À l’issue de cette rencontre, le chef de la diplomatie malienne, au micro de nos confrères de Bozola, a dénoncé que la CEDEAO était devenue une menace pour certains membres (NDRL, le Mali, le Niger et le Burkina Faso qui forment aujourd’hui l’Alliance des Etats du Sahel AES).
Le ministre DIOP a, en outre, déploré que la CEDEAO « a été instrumentalisée contre les institutions de nos pays, contre nos États, contre nos populations », en prenant des « mesures coercitives », dont les conséquences ont affecté les populations.
À cela, il a ajouté la menace d’intervention militaire contre le Niger pour rétablir dans ses fonctions le président Mohamed BAZOUM renversé également par des militaires à leur tête, le général TIANI, en juillet 2023.
Face à cette situation qui s’oppose à tous les principes et valeurs de la CEDEAO, les présidents du Mali, du Burkina et du Niger ont pris la « décision de survie » de se retirer de l’organisation.
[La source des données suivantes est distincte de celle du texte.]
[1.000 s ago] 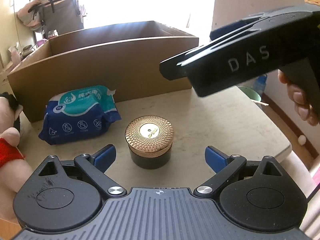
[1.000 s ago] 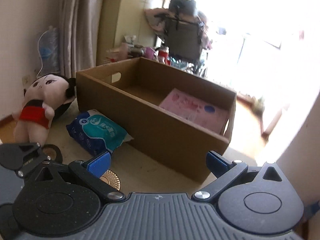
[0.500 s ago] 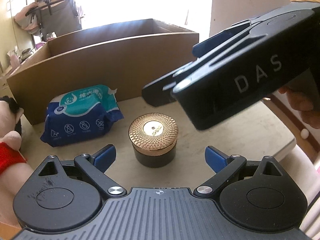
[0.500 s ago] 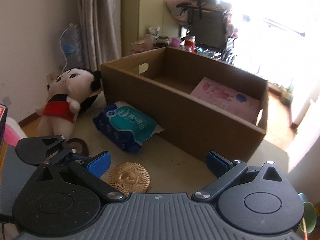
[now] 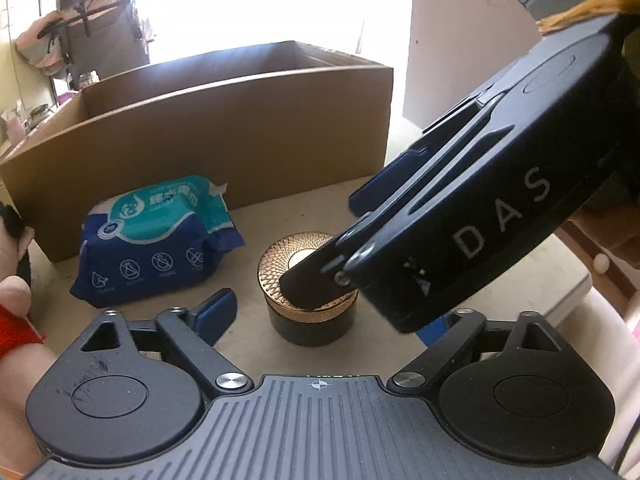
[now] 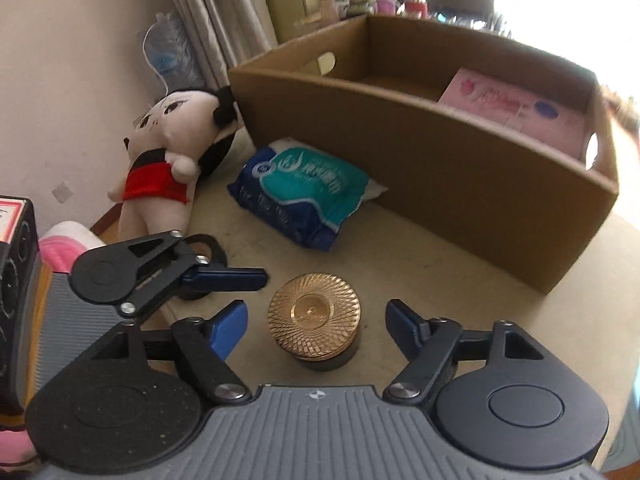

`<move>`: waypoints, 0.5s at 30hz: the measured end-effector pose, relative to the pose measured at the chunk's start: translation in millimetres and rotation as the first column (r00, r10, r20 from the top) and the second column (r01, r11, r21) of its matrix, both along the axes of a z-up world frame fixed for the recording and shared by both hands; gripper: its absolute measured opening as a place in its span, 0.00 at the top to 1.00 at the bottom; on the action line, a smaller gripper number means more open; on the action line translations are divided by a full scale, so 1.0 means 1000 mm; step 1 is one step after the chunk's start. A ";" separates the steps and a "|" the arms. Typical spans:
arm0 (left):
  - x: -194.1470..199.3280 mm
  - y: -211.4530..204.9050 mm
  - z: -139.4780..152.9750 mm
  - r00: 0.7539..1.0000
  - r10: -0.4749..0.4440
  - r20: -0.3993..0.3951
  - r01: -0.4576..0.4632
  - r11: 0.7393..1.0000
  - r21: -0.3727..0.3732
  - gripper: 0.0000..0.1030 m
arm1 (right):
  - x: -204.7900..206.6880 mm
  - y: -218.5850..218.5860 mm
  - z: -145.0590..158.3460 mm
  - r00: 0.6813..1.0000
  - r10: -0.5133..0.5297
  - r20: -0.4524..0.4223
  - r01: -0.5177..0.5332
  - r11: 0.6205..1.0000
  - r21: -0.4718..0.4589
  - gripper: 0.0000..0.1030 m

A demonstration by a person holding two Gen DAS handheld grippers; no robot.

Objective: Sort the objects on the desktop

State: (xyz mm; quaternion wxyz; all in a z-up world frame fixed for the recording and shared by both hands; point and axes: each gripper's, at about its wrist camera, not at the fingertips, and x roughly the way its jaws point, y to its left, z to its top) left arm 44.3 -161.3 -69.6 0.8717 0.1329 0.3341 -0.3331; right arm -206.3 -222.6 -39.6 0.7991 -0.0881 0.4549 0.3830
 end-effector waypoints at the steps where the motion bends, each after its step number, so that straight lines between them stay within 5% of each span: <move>1: 0.001 0.000 -0.001 1.000 0.001 -0.004 -0.001 1.000 0.000 0.19 | 0.001 0.002 0.000 1.000 0.004 -0.006 -0.004 1.000 -0.005 0.28; 15: 0.007 -0.003 -0.012 1.000 -0.014 -0.027 0.014 1.000 -0.006 0.34 | 0.010 0.016 -0.015 0.998 0.027 -0.060 -0.032 0.996 -0.082 0.40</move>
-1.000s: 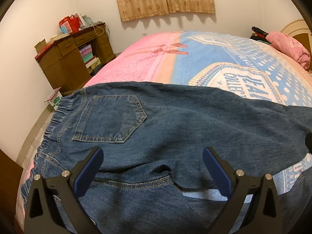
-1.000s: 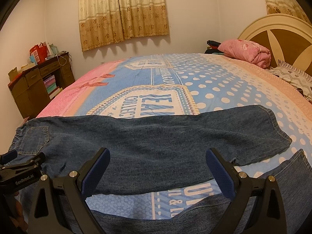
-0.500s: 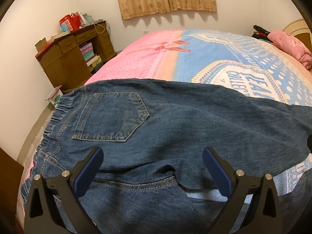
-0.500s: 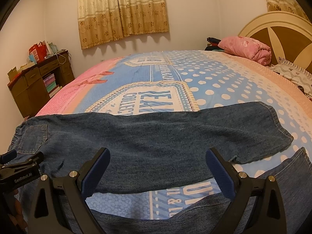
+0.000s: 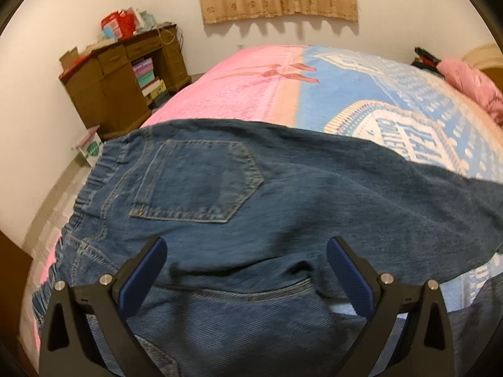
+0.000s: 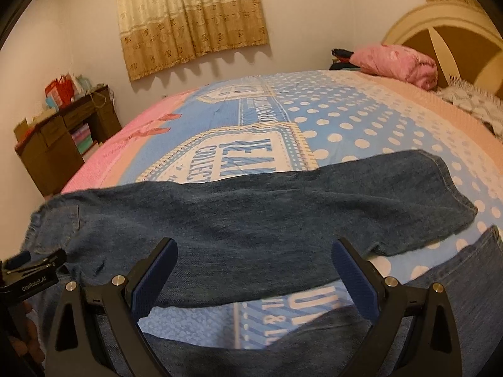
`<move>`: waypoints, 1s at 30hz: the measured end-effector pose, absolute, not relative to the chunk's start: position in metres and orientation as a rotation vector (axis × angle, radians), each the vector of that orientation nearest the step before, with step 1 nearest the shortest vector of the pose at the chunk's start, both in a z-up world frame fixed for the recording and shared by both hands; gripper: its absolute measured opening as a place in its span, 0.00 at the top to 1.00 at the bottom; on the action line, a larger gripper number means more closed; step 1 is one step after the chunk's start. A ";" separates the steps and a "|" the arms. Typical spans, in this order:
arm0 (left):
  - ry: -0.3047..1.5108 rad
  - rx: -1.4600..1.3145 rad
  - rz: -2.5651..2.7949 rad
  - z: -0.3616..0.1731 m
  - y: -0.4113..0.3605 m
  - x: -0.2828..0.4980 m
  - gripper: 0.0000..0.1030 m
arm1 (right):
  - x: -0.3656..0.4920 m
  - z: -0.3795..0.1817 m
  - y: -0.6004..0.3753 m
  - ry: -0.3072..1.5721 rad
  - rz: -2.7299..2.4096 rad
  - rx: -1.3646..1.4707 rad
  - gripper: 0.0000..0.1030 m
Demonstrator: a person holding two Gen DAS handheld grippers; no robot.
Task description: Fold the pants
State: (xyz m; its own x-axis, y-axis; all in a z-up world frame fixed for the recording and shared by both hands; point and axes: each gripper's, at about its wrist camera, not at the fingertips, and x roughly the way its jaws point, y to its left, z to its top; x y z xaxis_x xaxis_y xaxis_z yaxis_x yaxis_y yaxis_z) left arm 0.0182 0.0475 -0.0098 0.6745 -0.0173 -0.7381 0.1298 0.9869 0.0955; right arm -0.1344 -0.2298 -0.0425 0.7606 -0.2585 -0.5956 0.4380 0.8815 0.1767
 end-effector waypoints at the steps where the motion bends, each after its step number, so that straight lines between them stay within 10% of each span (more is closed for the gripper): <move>1: 0.825 0.134 -0.085 -0.007 0.052 0.019 0.00 | -0.139 -0.041 -0.238 0.596 -0.382 0.352 0.09; 30: 1.189 -0.172 0.319 -0.040 0.099 0.267 0.00 | -0.012 -0.092 -0.495 1.025 -0.812 0.906 0.16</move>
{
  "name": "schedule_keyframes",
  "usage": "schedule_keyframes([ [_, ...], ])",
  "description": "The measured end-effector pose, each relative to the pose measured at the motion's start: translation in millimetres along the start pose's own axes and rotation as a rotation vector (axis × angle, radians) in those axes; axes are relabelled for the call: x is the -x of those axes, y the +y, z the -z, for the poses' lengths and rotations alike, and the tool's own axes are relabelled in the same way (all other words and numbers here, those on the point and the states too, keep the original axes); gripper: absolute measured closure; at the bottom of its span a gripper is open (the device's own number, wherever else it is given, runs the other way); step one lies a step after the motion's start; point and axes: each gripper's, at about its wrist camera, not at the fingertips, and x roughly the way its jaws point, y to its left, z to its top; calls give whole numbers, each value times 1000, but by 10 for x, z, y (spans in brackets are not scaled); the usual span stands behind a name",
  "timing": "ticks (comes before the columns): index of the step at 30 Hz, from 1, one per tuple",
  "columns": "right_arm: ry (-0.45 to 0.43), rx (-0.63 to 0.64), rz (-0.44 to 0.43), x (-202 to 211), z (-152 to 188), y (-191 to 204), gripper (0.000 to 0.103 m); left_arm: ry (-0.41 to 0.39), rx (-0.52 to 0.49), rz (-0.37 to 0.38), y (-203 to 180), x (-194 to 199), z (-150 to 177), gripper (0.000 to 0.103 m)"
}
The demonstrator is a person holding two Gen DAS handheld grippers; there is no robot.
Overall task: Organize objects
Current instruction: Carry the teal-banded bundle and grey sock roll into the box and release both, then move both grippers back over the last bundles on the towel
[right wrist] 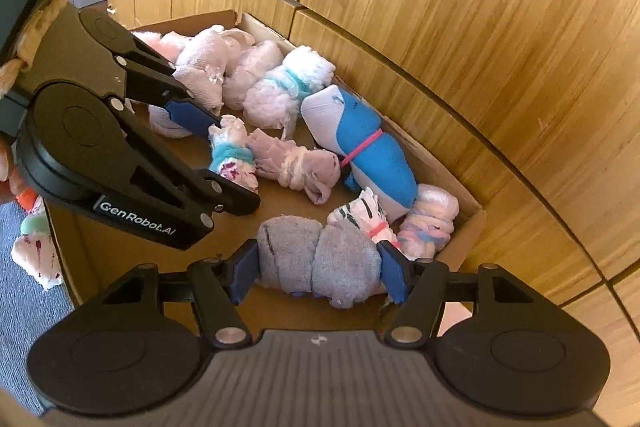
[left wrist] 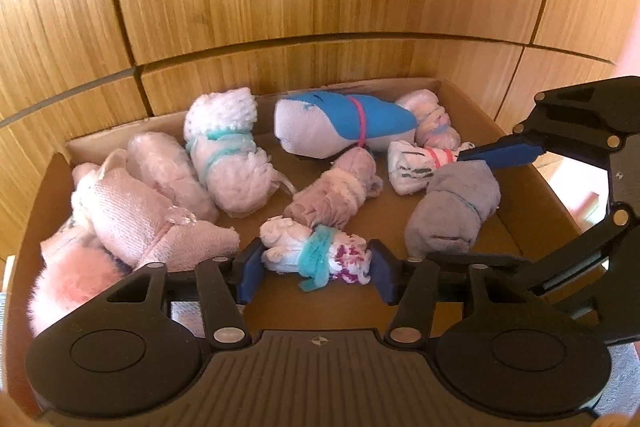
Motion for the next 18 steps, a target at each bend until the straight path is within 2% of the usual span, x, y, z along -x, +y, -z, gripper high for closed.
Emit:
schedule_keyframes([
  [6,20,-69,-5,-19,2,-60,42,22,20,-2,5,-58,-86,36],
  [9,23,-82,9,-13,16,-62,41,30,32,-1,-1,-90,-105,32],
  [13,24,-92,26,26,22,-54,40,31,67,31,13,-49,-116,18],
  [18,20,-100,29,113,20,-26,33,15,77,47,0,89,-121,11],
])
« Je pense qu’aujourd’hui, nos pays ont plus intérêt à être hors de la CEDEAO, hors des portées de ses actions de déstabilisation, à nous réorganiser et à tirer les profits de toutes opportunités qui se présentent et travailler avec les pays qui le souhaitent », a indiqué le chef de la diplomatie malienne.
Créée en 1975, a rappelé le ministre DIOP, la Mauritanie s’est retirée de la CEDEAO, il y a une vingtaine d’années, mais ce pays, soutient-il, se porte bien. Elle continue d’avancer.
« Le Mali a créé la CEDEAO. Ils n’ont pas créé le Mali. Nous sommes un pays éternel qui a existé avant la CEDEAO et d’autres organisations. Nous allons continuer notre cheminement », a-t-il rassuré.
Les défis de ce retrait sont à portée de main de notre pays avec ses alliés du Niger et du Burkina Faso, selon le ministre DIOP.
« Nous avons aussi des offres à proposer pour pouvoir avancer », a-t-il signalé, ajoutant qu’il ne devrait pas avoir d’inquiétude pour les ressortissants résidents dans les pays de l’UEMOA.
Cependant, pour ceux résidants dans la zone CEDEAO, il a annoncé des rencontres bilatérales avec les États membres de l’organisation pour gérer cette situation. En clair, de nouveaux arrangements seront négociés pour le statut des compatriotes vivant dans ces pays.
Par ailleurs, spécifiquement dans notre pays, il a expliqué que la CEDEAO œuvre à contre-courant des trois principes édictés par le président de la transition, Assimi GOITA, dans le cadre de la mise en œuvre des politiques du pays.
Après le Mali, le Burkina Faso a aussi notifié sa décision de retrait à la commission de la CEDEAO.